• [ABOUT THIS TASK]: For the records that follow, please set down exactly the lines between the one holding "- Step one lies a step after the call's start" and the one holding "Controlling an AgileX", inclusive, and only those.

[Records from a collection]
..........

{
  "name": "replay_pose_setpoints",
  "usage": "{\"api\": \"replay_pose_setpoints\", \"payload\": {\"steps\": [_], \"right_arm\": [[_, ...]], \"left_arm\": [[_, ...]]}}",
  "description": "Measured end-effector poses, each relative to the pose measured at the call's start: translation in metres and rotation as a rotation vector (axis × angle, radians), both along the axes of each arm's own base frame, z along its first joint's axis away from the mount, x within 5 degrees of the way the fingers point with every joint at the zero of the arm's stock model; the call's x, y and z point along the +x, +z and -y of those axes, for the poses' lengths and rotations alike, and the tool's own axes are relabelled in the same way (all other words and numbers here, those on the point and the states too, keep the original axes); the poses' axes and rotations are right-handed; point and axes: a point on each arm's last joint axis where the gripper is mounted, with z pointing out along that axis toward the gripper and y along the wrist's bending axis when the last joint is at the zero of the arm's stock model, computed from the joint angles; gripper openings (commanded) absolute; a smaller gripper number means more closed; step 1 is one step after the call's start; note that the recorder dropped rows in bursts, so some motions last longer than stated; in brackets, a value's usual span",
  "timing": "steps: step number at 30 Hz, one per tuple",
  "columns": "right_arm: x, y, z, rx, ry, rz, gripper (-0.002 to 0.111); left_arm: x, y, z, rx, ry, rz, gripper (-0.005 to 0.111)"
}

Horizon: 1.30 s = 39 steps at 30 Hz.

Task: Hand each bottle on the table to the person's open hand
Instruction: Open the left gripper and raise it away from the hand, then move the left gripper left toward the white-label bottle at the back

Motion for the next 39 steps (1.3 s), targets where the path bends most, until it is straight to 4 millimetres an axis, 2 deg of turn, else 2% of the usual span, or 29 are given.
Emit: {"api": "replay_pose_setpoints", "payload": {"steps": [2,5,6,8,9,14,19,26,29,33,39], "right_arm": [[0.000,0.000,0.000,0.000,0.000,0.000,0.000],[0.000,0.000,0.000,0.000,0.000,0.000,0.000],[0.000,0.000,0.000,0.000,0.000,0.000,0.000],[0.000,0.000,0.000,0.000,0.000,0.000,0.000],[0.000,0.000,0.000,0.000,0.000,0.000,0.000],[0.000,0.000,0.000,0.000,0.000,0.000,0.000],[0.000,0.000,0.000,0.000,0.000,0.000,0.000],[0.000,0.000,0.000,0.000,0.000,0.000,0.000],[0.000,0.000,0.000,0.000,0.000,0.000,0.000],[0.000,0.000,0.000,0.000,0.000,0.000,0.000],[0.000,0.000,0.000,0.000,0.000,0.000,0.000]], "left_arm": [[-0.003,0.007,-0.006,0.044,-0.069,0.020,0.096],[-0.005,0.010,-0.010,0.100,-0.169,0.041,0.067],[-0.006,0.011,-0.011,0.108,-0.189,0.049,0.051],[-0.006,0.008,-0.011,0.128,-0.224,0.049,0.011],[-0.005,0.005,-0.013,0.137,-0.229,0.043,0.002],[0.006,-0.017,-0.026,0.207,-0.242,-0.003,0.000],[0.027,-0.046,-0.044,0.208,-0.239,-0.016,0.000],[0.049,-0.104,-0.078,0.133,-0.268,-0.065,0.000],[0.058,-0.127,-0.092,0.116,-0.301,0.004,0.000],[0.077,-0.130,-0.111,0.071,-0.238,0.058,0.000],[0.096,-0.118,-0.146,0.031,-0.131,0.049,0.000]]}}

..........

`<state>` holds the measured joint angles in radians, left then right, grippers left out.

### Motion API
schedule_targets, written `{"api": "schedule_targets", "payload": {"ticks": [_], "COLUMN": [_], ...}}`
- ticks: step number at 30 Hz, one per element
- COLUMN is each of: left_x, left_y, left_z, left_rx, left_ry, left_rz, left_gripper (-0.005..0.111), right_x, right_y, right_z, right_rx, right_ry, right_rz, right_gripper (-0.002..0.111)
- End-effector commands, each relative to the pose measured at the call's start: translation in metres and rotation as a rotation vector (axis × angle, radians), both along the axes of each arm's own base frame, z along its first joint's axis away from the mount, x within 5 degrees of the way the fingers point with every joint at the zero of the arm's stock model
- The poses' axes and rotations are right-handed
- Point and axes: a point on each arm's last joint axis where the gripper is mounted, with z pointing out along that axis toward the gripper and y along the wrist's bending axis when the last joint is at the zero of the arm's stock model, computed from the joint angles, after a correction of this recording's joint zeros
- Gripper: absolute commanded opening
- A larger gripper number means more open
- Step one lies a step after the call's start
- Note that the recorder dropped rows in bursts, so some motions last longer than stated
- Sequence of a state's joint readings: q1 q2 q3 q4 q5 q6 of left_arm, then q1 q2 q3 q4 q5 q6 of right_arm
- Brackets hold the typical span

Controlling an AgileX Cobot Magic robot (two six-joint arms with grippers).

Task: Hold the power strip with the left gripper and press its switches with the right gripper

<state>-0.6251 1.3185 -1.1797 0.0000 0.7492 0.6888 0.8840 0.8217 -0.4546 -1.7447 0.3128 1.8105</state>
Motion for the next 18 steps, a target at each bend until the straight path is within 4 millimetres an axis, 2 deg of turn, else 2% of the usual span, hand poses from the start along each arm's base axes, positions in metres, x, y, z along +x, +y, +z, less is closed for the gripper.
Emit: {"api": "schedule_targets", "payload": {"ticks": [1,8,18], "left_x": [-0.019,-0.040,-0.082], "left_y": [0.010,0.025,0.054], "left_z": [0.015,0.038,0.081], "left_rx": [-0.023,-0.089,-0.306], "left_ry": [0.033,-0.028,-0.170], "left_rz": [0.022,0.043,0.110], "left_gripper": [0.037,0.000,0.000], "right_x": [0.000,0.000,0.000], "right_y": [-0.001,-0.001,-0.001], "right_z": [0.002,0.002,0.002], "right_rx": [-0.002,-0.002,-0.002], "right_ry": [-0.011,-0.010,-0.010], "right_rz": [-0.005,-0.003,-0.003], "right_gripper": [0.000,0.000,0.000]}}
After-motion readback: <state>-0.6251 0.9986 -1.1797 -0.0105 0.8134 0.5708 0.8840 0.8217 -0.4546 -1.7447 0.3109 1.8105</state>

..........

• [FINISHED TASK]:
- Step one lies a step after the call's start
- Note that the recorder dropped rows in bursts, so some motions last longer than stated
- Sequence of a state's joint readings: q1 q2 q3 q4 q5 q6 of left_arm, then q1 q2 q3 q4 q5 q6 of right_arm
- Brackets hold the typical span

Controlling an AgileX Cobot Magic robot (two six-joint arms with grippers).

This response is done.